> **Entries provided**:
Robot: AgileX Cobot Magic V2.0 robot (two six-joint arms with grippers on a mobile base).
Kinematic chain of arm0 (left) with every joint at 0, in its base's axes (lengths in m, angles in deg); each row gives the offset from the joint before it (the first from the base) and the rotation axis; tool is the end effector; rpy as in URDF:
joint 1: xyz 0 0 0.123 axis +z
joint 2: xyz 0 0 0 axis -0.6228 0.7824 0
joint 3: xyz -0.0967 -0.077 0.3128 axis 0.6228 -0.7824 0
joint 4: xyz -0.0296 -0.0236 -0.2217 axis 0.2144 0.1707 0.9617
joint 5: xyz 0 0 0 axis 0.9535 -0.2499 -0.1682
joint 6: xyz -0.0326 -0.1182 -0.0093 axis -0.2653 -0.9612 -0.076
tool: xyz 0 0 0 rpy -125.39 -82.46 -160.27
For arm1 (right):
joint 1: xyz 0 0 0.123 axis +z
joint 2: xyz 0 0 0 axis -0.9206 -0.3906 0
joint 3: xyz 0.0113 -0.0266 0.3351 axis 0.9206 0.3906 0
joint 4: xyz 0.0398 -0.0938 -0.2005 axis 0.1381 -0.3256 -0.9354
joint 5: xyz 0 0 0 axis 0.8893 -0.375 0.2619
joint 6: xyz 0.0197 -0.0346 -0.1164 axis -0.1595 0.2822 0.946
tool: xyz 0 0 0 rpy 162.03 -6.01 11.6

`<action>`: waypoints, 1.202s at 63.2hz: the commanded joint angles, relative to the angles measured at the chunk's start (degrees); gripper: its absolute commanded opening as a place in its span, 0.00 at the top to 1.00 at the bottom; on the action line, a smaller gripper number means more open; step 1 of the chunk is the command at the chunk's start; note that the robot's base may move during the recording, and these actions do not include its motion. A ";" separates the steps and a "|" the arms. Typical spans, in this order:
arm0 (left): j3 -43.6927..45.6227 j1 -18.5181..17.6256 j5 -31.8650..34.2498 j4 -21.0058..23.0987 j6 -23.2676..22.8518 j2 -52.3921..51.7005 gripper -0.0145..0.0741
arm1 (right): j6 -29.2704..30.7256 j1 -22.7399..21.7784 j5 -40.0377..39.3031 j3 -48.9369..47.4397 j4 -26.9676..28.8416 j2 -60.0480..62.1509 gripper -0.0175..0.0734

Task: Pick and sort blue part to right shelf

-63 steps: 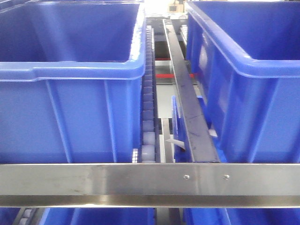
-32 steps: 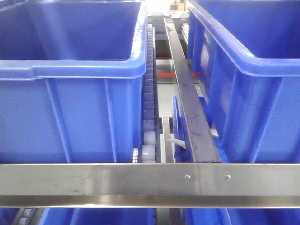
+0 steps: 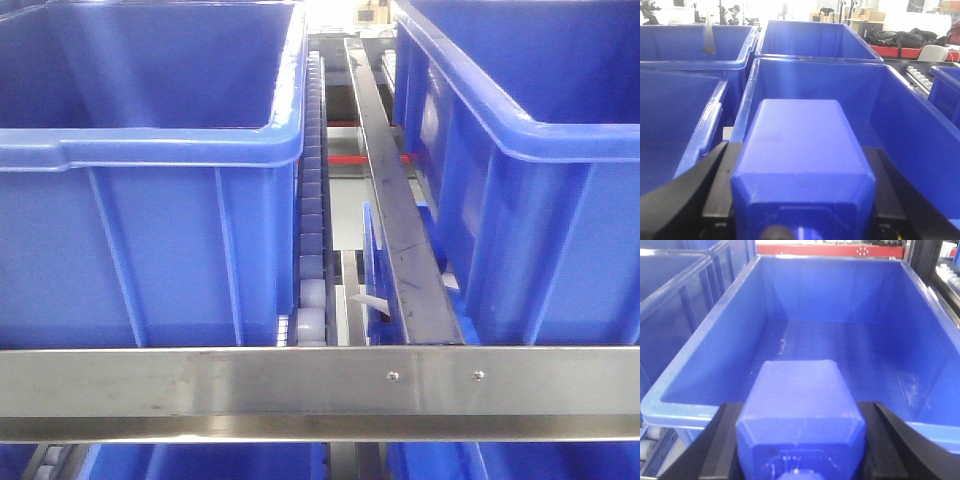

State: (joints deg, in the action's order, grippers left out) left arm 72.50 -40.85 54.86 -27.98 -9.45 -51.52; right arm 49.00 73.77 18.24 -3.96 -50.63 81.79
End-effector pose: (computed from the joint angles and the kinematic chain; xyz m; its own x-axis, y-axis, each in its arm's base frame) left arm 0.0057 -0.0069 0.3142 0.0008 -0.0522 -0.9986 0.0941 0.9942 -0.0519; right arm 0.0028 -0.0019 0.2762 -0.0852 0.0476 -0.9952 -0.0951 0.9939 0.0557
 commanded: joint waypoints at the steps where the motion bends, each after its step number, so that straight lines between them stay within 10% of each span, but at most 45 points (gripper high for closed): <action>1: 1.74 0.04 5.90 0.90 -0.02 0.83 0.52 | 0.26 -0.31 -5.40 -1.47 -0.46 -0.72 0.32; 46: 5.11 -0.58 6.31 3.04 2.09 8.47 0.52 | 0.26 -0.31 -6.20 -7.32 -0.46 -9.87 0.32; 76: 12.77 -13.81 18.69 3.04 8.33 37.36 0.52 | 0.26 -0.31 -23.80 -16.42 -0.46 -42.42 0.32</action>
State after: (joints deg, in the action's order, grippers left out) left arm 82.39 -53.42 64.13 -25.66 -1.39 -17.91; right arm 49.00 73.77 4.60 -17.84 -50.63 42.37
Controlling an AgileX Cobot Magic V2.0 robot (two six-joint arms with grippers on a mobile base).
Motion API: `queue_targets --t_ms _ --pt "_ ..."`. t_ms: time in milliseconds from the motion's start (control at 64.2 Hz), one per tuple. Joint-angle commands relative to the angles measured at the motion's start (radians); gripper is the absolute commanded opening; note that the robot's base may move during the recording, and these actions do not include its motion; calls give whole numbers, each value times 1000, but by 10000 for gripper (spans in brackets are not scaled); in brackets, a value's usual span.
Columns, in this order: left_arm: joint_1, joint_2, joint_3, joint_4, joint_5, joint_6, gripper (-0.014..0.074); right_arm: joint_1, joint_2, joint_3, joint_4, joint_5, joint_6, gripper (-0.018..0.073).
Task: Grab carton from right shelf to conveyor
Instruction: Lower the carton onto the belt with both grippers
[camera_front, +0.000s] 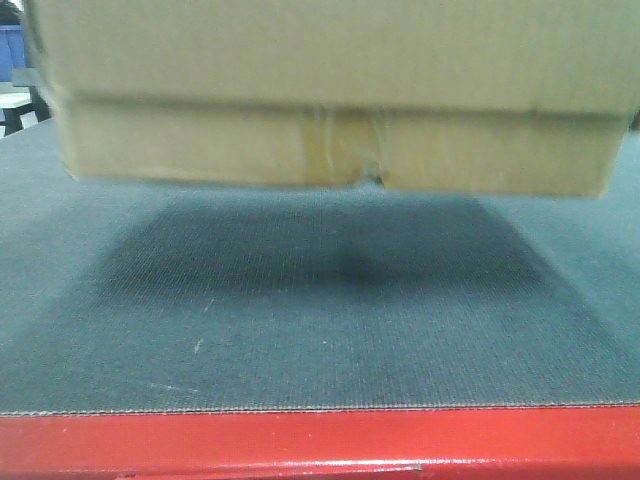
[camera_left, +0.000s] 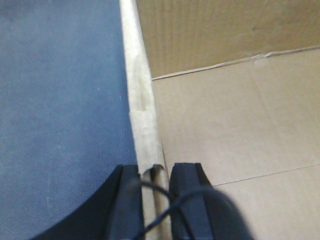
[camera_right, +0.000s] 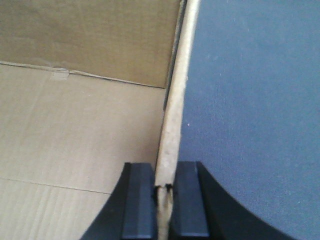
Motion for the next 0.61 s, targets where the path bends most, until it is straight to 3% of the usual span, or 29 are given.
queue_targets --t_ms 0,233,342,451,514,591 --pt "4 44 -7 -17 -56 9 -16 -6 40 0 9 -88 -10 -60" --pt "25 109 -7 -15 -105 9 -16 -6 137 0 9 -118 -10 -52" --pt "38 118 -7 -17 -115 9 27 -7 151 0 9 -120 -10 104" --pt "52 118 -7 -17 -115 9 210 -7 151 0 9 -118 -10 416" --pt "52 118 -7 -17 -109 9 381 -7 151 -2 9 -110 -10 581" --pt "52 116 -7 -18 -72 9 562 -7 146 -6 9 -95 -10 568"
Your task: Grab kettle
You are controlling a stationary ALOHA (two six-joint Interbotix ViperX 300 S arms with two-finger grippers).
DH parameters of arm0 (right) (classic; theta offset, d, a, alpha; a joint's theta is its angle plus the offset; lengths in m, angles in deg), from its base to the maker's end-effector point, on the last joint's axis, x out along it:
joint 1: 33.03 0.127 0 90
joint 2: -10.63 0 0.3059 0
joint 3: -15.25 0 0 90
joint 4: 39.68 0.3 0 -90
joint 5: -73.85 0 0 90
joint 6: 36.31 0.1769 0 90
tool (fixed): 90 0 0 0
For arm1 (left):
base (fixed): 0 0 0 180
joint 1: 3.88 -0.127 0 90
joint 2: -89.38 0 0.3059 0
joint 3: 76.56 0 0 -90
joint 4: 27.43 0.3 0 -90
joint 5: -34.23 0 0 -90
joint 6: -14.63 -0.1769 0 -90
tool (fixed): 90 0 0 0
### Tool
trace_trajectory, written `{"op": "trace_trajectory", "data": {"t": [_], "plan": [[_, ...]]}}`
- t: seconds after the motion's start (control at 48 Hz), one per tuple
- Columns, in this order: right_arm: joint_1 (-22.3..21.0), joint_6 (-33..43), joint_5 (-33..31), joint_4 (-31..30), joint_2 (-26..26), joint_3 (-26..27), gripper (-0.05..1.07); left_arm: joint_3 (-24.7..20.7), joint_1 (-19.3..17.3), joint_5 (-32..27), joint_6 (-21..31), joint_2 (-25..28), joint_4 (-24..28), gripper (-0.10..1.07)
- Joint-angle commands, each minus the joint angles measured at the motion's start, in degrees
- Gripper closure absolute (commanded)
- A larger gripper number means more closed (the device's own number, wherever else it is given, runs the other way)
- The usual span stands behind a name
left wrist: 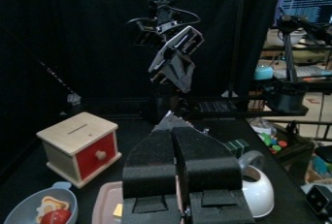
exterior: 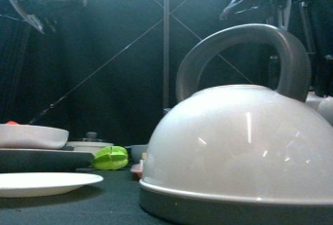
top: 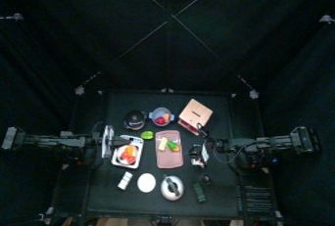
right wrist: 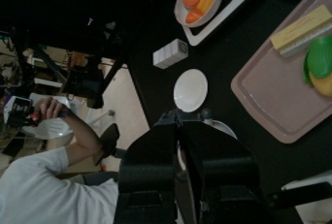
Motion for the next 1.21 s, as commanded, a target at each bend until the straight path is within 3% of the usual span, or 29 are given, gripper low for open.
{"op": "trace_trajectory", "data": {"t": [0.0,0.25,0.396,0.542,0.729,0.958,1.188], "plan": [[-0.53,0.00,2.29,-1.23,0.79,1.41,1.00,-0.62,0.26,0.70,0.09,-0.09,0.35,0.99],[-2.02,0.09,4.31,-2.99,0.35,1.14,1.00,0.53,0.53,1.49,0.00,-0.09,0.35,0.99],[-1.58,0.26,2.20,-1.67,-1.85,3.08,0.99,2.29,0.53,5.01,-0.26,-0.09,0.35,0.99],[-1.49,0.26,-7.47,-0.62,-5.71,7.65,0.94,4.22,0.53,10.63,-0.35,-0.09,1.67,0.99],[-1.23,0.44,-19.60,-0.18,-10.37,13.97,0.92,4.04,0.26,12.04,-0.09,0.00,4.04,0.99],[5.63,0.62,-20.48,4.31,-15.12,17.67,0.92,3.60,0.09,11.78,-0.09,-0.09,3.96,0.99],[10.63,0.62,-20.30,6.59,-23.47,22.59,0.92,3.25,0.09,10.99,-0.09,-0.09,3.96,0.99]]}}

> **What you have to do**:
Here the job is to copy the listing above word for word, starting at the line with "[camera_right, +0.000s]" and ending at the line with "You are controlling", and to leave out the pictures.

> **Written answer**:
[camera_right, +0.000s] 
Motion for the next 0.61 s, targets where the path bends most, until it is straight to 3% of the usual span, or 29 are given.
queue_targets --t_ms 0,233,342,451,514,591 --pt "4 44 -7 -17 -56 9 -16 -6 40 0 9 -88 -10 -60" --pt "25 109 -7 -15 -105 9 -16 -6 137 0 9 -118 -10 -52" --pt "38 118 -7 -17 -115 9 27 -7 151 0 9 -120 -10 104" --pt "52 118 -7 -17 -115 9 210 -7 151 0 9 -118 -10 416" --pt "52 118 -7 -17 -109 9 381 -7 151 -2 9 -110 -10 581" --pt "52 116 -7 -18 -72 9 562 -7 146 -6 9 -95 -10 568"
Your task: Grab kettle
You are controlling a stationary ALOHA (two six-joint Interbotix ViperX 300 S arms with two-finger grippers).

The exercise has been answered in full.